__Task directions__: Report how many lines of the material contain the string "image". Add nothing beyond the number.

__Information shown__:
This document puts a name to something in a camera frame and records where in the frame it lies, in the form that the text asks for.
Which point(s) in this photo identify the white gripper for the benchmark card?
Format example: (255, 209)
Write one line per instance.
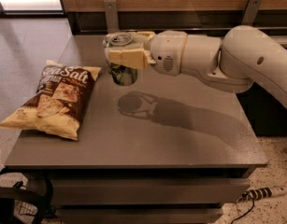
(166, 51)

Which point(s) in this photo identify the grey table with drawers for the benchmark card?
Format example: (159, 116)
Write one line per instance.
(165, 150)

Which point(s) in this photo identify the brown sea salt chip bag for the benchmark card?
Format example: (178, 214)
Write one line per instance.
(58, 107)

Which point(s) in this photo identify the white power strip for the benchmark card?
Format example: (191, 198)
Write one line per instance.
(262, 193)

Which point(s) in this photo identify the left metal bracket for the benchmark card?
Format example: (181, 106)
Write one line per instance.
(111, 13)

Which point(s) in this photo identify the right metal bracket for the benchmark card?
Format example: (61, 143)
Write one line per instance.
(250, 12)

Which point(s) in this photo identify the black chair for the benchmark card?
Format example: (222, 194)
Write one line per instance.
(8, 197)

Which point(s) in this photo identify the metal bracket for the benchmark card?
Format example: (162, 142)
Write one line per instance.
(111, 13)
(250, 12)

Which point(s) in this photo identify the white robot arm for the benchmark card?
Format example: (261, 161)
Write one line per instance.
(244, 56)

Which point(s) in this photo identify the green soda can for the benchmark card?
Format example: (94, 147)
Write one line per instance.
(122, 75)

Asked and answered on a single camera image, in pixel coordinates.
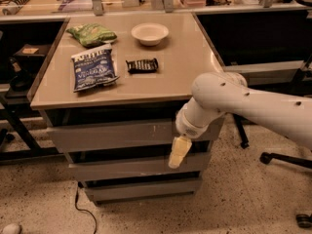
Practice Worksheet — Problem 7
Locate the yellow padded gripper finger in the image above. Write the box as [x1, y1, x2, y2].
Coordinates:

--

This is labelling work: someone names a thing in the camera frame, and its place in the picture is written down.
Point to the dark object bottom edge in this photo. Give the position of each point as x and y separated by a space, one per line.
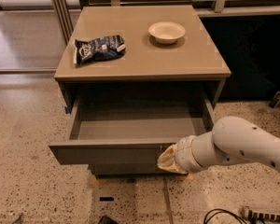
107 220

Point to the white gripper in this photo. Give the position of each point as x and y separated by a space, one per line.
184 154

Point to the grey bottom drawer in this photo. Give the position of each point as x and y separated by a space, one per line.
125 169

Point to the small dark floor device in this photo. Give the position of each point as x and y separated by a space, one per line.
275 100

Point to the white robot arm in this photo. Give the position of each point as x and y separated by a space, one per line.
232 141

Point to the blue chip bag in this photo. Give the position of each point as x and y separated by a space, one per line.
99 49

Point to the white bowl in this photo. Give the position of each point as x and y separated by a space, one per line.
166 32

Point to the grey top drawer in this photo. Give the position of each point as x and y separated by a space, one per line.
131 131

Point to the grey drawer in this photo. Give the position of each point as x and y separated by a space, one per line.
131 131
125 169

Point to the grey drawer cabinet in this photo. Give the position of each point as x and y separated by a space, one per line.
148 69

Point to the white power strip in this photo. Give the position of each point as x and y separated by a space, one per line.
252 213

__Result of the task__: 2